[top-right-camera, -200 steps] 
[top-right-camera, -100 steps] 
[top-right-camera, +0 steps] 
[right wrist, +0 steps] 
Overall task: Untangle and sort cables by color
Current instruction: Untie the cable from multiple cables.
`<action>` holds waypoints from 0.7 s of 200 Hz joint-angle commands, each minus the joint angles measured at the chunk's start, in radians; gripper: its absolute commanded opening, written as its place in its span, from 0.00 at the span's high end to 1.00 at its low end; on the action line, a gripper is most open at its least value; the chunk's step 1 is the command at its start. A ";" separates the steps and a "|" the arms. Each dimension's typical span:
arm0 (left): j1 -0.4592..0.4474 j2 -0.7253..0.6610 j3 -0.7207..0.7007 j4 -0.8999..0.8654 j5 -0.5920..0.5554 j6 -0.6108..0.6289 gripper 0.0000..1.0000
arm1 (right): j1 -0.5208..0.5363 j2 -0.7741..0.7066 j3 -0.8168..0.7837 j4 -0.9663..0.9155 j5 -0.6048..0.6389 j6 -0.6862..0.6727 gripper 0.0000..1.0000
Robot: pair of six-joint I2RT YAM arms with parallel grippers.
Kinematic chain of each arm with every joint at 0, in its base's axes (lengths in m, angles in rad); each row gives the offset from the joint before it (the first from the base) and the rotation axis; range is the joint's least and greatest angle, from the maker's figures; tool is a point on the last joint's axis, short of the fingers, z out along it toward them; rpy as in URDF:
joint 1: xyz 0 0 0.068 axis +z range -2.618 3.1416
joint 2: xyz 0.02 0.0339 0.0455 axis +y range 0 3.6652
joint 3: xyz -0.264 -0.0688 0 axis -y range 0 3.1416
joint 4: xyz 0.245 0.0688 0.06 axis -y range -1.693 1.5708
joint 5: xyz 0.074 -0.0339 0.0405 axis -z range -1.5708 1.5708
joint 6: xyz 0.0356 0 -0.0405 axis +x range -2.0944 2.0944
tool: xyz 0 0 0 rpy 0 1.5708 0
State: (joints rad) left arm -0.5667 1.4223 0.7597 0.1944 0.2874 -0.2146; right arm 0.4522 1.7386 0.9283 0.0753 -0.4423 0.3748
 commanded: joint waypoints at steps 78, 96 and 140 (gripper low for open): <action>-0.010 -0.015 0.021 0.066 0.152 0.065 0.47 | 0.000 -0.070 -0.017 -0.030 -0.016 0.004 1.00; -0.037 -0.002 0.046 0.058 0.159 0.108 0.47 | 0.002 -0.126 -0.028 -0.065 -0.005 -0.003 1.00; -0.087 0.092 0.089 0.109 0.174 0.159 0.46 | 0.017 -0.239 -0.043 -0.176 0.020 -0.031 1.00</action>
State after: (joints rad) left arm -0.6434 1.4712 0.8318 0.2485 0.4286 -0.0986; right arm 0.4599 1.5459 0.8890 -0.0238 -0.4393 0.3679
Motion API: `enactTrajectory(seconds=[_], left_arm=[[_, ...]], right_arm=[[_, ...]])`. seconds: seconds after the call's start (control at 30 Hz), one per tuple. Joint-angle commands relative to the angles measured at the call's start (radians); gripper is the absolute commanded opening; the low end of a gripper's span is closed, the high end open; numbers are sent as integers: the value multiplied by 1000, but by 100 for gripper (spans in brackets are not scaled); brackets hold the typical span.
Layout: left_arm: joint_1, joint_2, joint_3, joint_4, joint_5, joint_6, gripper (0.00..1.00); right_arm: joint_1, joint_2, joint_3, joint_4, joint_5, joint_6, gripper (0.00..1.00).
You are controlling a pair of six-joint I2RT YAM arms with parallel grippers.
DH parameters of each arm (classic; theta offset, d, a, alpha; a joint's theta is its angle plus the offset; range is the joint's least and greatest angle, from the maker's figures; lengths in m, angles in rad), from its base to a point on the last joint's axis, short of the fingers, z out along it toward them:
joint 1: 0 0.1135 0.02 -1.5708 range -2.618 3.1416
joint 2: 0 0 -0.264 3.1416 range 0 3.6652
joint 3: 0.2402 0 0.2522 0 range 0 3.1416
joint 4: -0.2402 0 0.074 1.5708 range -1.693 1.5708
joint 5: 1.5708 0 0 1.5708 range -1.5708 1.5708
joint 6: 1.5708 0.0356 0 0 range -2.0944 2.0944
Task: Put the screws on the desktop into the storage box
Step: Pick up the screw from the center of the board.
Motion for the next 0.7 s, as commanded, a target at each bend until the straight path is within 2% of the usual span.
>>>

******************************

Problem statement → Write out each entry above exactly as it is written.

Exercise solution →
[top-right-camera, -200 steps] 
[top-right-camera, -100 steps] 
[top-right-camera, +0 steps] 
[right wrist, +0 steps] 
Overall task: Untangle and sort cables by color
Current instruction: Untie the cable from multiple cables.
`<action>` holds waypoints from 0.7 s of 200 Hz joint-angle commands, each minus the joint angles measured at the chunk's start, in radians; gripper: its absolute commanded opening, written as its place in its span, from 0.00 at the span's high end to 1.00 at its low end; on the action line, a gripper is most open at its least value; the chunk's step 1 is the command at its start. A ";" separates the steps and a "|" the arms. Each dimension's typical span:
arm0 (left): j1 -0.4592..0.4474 j2 -0.7253..0.6610 j3 -0.7207..0.7007 j4 -0.8999..0.8654 j5 -0.5920..0.5554 j6 -0.6108..0.6289 gripper 0.0000..1.0000
arm1 (right): j1 -0.5208..0.5363 j2 -0.7741..0.7066 j3 -0.8168..0.7837 j4 -0.9663..0.9155 j5 -0.6048..0.6389 j6 -0.6862..0.6727 gripper 0.0000..1.0000
Robot: pair of six-joint I2RT YAM arms with parallel grippers.
Kinematic chain of each arm with every joint at 0, in its base's axes (lengths in m, angles in rad); each row gives the offset from the joint before it (the first from the base) and the rotation axis; range is the joint's least and greatest angle, from the maker's figures; tool is a point on the last joint's axis, short of the fingers, z out along it toward them; rpy as in URDF:
joint 1: xyz 0 0 0.068 axis +z range -2.618 3.1416
joint 2: xyz 0.02 0.0339 0.0455 axis +y range 0 3.6652
joint 3: xyz -0.264 -0.0688 0 axis -y range 0 3.1416
joint 4: xyz 0.245 0.0688 0.06 axis -y range -1.693 1.5708
joint 5: xyz 0.074 -0.0339 0.0405 axis -z range -1.5708 1.5708
joint 6: xyz 0.0356 0 -0.0405 axis +x range -2.0944 2.0944
tool: xyz 0 0 0 rpy 0 1.5708 0
State: (joints rad) left arm -0.5667 1.4223 0.7597 0.1944 0.2874 -0.2146; right arm 0.4522 1.7386 0.9283 0.0753 -0.4423 0.3748
 commanded: joint waypoints at steps 78, 96 and 140 (gripper low for open): <action>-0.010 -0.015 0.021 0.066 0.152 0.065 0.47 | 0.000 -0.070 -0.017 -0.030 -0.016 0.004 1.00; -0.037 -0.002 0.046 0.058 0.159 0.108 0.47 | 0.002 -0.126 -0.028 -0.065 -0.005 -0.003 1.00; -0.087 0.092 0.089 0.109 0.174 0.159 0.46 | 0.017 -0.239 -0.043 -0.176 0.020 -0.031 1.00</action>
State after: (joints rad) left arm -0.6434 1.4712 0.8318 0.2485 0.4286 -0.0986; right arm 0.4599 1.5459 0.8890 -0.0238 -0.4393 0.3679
Motion API: `enactTrajectory(seconds=[_], left_arm=[[_, ...]], right_arm=[[_, ...]])`. seconds: seconds after the call's start (control at 30 Hz), one per tuple. Joint-angle commands relative to the angles measured at the call's start (radians); gripper is the absolute commanded opening; the low end of a gripper's span is closed, the high end open; numbers are sent as integers: the value multiplied by 1000, but by 100 for gripper (spans in brackets are not scaled); brackets hold the typical span.
Layout: left_arm: joint_1, joint_2, joint_3, joint_4, joint_5, joint_6, gripper (0.00..1.00); right_arm: joint_1, joint_2, joint_3, joint_4, joint_5, joint_6, gripper (0.00..1.00).
You are controlling a pair of six-joint I2RT YAM arms with parallel grippers.
DH parameters of each arm (classic; theta offset, d, a, alpha; a joint's theta is its angle plus the offset; range is the joint's least and greatest angle, from the maker's figures; lengths in m, angles in rad), from its base to a point on the last joint's axis, short of the fingers, z out along it toward them:
joint 1: 0 0.1135 0.02 -1.5708 range -2.618 3.1416
joint 2: 0 0 -0.264 3.1416 range 0 3.6652
joint 3: 0.2402 0 0.2522 0 range 0 3.1416
joint 4: -0.2402 0 0.074 1.5708 range -1.693 1.5708
joint 5: 1.5708 0 0 1.5708 range -1.5708 1.5708
joint 6: 1.5708 0.0356 0 0 range -2.0944 2.0944
Task: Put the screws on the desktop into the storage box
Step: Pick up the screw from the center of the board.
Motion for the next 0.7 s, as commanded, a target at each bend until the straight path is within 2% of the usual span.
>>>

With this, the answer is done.